Today's digital cameras pack massive megapixelage, precision optics, and endless shooting modes into a package that fits in the palm of your hand. But it never fails: When inspiration strikes, that trusty camera is back at home, leaving you to make do with your cell phone's built-in camera. Too bad cell-phone cameras lack the pixels, optics, and processing power of your digicam; pictures come out blurry, off-color, and with horrendous exposure. But with a careful eye and some software help, you can make your cell-phone photos worthy of more than MySpace. Here, we cover fixes for the three most common problems: poor exposure, noise and blur, and off-balance color. Open your photo in Adobe Photoshop Elements or Photoshop CS2 and get ready to impress yourself.

 


 

Step 1: Try a Sample

 

Open the Info palette (Window > Info) and select the Eyedropper tool in Elements (CS2: click and hold the Eyedropper and select the Color Sampler). Now move the tool around the image to find the deepest black.
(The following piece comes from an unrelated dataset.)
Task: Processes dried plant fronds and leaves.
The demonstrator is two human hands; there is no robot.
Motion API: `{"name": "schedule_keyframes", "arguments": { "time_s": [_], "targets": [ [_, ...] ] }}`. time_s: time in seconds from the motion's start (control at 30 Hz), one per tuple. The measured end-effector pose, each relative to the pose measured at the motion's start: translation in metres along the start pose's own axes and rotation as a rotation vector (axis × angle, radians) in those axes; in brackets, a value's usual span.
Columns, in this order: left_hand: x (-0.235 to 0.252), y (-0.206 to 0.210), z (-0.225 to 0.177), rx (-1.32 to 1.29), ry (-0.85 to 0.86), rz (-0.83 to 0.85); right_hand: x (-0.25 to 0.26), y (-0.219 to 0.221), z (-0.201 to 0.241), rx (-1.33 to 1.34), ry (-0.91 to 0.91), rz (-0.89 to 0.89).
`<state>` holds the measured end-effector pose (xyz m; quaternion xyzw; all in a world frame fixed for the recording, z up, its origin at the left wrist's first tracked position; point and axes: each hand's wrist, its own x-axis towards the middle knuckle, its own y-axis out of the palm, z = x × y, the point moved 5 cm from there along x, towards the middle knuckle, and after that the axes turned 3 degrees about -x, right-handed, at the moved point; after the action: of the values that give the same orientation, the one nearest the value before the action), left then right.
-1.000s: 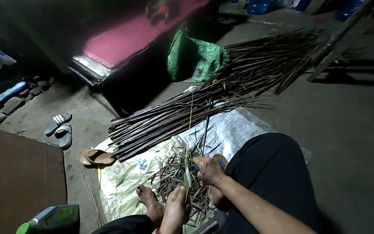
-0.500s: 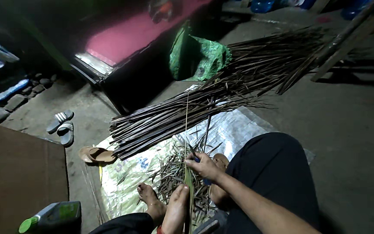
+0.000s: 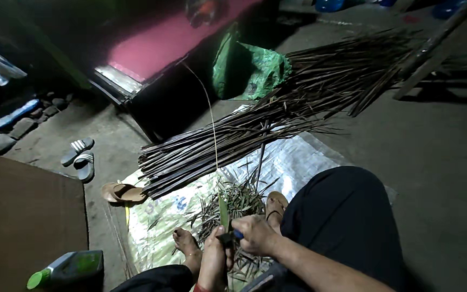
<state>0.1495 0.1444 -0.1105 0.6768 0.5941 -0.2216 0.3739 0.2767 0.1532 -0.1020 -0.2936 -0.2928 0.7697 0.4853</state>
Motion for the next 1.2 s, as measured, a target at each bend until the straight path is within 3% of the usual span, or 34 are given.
{"name": "schedule_keyframes", "arguments": {
  "time_s": [0.2, 0.37, 0.47, 0.63, 0.7, 0.87, 1.07, 1.2],
  "targets": [
    [-0.004, -0.001, -0.001, -0.019, 0.045, 0.038, 0.006, 0.004, -0.007, -0.192, -0.072, -0.326],
    [-0.010, 0.002, -0.003, 0.018, 0.049, 0.045, 0.016, -0.016, -0.035, -0.069, 0.400, -0.114],
    [-0.008, 0.003, -0.002, 0.018, 0.042, 0.030, 0.009, -0.018, -0.025, -0.037, 0.238, -0.171],
    [-0.008, 0.005, -0.002, -0.010, 0.089, 0.068, 0.002, 0.001, 0.009, -0.014, 0.020, -0.102],
    [-0.009, 0.005, -0.001, -0.001, 0.094, 0.091, 0.006, 0.000, -0.001, -0.064, 0.042, -0.140],
    [-0.012, 0.009, -0.002, 0.030, 0.070, 0.087, 0.014, -0.015, -0.034, -0.102, 0.291, -0.200],
    [-0.010, 0.007, -0.002, 0.041, 0.056, 0.100, 0.009, -0.002, -0.006, -0.106, 0.109, -0.243],
    [-0.014, 0.008, 0.000, 0.060, 0.033, 0.121, 0.021, -0.021, -0.039, -0.042, 0.431, -0.097]
  ]
}}
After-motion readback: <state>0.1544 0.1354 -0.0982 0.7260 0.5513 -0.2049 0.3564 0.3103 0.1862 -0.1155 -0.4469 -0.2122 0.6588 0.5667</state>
The Info palette displays the corresponding RGB (red, green, blue) values. Elements users should jot down the numbers for future reference; in CS2, click to set the value, which will appear in the Info palette as RGB#1. Next select what you would want as the brightest white. Again, the Info palette displays the RGB values for you to jot down (Elements) or click to set (CS2).

 

In RGB terms, high numbers are light and low numbers are dark.

 


 

Step 2: Add a Levels Layer

 

Open the Layers palette (Window > Layers) and select Layers > New Adjustment Layer from the menubar (in CS2, select Layers > New Adjustment Layer > Levels and click OK in the first dialog). Select Red from the Channel menu and enter the R values for your black-point and white-point samples (from step 1) into the first and third Input Levels boxes, respectively. (See the screenshot for an example.) It's a little confusing, but you want to enter the low number (black point) in the left-hand box and the high number (white point) in the right-hand box for each of the three channels. Feel free to fine-tune the values using the respective sliders, and when you're happy, click OK.

 

No time for numbers? Just twiddle the sliders until you like what you see.

 


 

Step 3: Knock Out Some Noise

 

You're almost done. Flatten the image (Layers > Flatten Image) and select Filters > Noise > Reduce Noise. Use the plus-sign icon below the preview window to zoom in to 300 percent, and then click and drag to get some solid-color area and some detail area showing in the window. The trick here is to clean up the solid area, where noise is more apparent, while keeping tabs on the details, which will start to go soft as you crank up the sliders.

 

You want to smooth out the solid colors without mushing the details (like this).

 


 

Step 4: Sharp, Unsharp

 

Photoshop CS2 and Elements both provide numerous methods for sharpening an image that's blurry because of your shaky hands and/or the relatively shoddy little lens in your cell phone. Unsharp Mask sounds self-contradictory, but it's the sharpest knife in the drawer in terms of effectiveness and ease of use. Select Filter > Sharpen > Unsharp Mask and slide the adjustment bars as needed, using the values in our screenshot as a baseline. You can magnify the preview, as in the previous step, but in our experience, doing so only complicates the procedure.

 

As they say in Paris, très sharp!

 


 

BONUS: Beat the Color into Balance

 

Color balance is mostly voodoo; even a high-priced digicam can muck up white weddings with twinges of pink and purple. You can twiddle color-channel sliders and histogram levels all day, or use our favorite secret weapon: Color Variations (Enhance > Adjust Color > Color Variations in Elements, or Image > Adjustments > Variations in CS2). This setting shows multiple previews of different color tweaks so you can visually adjust color by example. This screenshot shows Elements' version of Variations; Photoshop CS2's is slightly different, but just as easy to use.

 

 

1. Adjust the intensity slider to set how strong a nudge you get.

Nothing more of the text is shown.